**WORK REQUEST**
Go to the line holding "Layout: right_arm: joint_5" in the entries below and write out exactly every line down to and including the line holding "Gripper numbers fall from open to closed".

**GIVEN RECORDS**
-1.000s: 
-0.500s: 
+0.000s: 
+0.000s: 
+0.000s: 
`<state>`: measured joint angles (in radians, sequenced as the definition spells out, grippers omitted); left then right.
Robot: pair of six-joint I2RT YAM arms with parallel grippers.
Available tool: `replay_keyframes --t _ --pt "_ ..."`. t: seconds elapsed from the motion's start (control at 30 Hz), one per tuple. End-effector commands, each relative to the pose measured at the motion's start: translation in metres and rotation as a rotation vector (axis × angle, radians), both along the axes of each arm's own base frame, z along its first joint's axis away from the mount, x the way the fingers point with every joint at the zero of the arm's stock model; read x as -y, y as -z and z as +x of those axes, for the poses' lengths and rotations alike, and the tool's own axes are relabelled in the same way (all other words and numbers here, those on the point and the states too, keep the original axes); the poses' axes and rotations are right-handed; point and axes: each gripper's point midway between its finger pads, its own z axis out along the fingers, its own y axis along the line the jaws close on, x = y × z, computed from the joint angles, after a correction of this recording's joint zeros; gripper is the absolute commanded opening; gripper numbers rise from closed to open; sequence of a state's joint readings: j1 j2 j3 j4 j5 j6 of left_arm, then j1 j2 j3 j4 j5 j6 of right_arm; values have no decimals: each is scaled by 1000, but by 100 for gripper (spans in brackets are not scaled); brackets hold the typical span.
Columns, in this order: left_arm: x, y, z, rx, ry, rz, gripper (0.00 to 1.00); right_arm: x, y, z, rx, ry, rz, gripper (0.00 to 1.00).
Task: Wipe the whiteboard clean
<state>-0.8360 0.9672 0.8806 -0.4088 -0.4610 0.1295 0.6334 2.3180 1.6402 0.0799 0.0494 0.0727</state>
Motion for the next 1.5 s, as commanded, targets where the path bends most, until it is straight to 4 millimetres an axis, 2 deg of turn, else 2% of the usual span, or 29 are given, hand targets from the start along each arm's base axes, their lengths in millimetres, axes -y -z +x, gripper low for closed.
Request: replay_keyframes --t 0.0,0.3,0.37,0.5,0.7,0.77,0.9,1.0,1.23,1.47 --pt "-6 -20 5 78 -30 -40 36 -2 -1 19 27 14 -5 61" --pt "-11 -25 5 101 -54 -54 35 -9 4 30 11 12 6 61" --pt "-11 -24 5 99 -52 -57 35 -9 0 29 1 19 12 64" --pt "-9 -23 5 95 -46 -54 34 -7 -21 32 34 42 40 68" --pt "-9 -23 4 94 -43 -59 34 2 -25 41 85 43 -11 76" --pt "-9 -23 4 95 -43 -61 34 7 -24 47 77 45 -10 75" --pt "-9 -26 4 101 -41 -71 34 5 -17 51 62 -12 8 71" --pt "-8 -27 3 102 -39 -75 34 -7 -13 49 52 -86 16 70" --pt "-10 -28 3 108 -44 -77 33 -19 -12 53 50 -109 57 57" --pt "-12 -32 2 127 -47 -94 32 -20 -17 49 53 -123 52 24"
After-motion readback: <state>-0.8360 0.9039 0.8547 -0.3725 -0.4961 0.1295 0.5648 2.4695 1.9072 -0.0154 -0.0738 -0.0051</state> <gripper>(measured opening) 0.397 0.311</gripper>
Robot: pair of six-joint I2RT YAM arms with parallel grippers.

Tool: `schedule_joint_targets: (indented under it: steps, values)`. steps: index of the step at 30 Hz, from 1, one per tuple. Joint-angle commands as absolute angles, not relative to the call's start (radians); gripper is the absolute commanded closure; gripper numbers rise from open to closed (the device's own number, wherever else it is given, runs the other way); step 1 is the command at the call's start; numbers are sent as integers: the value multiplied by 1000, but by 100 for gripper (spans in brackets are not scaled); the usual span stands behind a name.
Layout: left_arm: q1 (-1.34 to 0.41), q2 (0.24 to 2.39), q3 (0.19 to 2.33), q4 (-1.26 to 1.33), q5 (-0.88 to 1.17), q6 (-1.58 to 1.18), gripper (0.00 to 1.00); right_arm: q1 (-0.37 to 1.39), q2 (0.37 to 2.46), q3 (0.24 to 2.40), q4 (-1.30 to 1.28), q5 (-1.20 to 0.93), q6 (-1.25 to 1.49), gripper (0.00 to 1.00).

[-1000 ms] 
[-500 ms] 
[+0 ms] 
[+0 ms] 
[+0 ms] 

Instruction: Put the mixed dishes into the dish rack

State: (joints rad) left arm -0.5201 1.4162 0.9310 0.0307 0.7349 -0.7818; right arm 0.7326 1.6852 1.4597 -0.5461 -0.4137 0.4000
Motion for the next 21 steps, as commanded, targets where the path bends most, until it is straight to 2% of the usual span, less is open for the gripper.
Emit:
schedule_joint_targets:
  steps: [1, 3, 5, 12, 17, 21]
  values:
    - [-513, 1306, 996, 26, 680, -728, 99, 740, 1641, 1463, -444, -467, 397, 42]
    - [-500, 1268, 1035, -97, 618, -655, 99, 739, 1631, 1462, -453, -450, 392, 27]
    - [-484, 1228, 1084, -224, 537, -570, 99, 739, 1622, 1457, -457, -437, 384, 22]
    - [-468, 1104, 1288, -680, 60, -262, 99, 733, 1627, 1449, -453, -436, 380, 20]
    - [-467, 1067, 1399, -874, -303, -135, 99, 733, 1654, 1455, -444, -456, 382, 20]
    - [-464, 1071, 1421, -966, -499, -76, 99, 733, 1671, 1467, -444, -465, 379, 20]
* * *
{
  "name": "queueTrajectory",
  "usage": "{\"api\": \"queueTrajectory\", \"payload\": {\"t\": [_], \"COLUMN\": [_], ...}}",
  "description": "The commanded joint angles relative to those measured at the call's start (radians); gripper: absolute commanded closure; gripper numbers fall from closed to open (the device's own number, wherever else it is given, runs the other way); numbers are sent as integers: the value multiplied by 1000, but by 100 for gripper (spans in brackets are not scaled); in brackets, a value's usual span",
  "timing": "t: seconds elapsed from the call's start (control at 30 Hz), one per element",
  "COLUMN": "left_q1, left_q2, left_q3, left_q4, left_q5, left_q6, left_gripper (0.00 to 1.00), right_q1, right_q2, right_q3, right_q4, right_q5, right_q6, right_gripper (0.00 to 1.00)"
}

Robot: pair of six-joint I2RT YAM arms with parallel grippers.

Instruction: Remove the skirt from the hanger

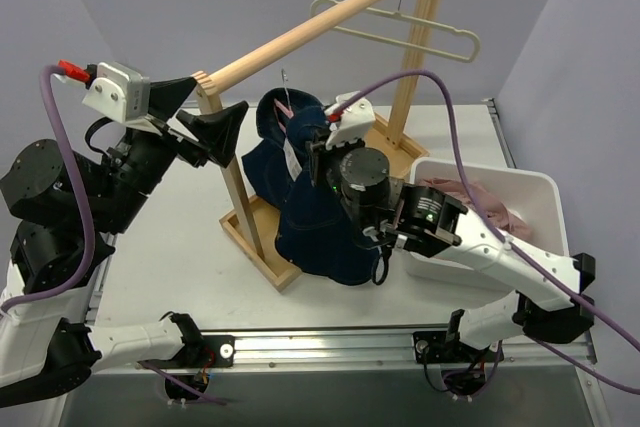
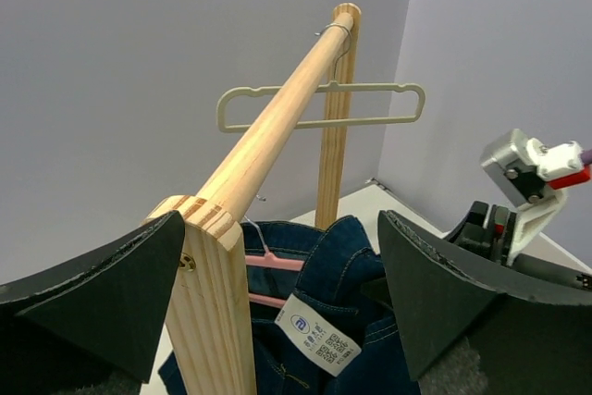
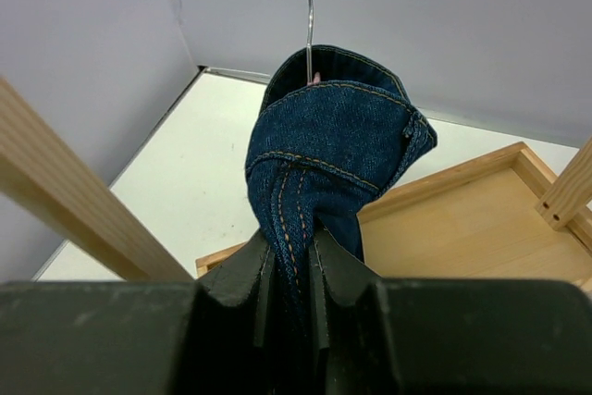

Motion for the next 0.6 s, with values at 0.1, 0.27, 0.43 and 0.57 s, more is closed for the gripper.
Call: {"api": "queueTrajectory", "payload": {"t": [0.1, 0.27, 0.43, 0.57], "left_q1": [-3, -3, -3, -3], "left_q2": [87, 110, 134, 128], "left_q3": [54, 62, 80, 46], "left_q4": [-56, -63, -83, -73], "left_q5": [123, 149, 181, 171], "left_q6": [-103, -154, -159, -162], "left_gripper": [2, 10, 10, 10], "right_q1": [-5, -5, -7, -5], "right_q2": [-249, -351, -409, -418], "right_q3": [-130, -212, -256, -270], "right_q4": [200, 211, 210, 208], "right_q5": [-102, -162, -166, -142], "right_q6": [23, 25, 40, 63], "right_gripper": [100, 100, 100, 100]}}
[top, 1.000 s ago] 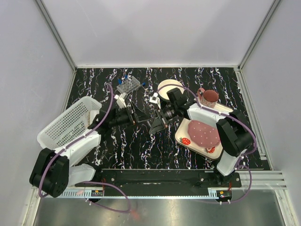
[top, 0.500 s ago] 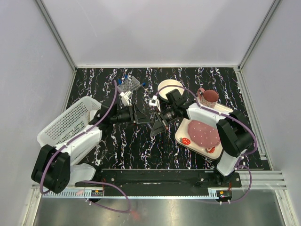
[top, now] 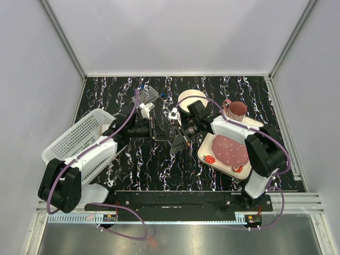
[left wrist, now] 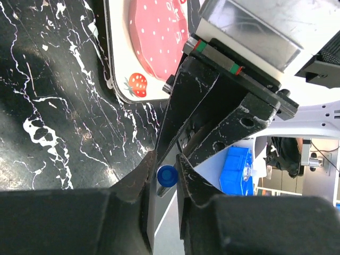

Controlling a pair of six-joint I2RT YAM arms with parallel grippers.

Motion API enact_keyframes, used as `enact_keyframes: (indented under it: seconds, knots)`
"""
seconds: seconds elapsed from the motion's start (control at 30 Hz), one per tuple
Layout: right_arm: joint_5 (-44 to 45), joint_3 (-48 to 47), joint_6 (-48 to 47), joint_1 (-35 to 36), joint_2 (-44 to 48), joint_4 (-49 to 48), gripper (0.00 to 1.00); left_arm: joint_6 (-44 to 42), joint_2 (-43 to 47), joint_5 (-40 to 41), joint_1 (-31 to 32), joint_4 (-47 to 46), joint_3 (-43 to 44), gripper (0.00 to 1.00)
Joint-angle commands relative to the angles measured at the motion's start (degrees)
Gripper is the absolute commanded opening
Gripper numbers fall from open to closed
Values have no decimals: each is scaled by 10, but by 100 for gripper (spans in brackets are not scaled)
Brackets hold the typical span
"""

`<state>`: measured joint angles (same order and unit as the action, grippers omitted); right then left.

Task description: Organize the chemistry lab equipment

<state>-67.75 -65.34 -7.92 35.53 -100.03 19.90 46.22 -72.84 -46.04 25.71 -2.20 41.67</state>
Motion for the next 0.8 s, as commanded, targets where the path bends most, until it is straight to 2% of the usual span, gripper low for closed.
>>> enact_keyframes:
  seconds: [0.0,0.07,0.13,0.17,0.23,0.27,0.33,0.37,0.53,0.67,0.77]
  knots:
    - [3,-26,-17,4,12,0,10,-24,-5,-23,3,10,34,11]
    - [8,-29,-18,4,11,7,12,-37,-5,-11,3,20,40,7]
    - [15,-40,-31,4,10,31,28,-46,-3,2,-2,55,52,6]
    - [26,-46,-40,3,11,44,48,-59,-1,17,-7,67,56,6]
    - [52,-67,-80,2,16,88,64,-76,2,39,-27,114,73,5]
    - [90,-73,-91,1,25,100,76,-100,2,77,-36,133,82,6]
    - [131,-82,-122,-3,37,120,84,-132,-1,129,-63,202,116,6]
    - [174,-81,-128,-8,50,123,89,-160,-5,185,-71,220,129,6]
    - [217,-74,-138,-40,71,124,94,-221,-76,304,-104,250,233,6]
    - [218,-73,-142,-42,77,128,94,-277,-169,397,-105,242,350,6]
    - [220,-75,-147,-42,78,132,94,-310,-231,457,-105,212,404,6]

**SOLVED PROBLEM**
Layout: right_arm: joint_5 (-44 to 45), joint_3 (-48 to 47), joint_6 (-48 to 47), joint_1 (-35 to 36), joint_2 (-44 to 48), joint_4 (-49 to 48), gripper (0.00 to 1.00); left_arm: joint_6 (-44 to 42), joint_2 (-43 to 47), joint_5 (-40 to 41), joint_1 (-31 to 32), joint_4 (-47 to 46), joint_3 (-43 to 44), gripper (0.00 to 1.00)
Joint-angle commands relative to the angles measured at the motion's start (degrees)
Gripper is the absolute commanded opening
Gripper numbers fall from open to closed

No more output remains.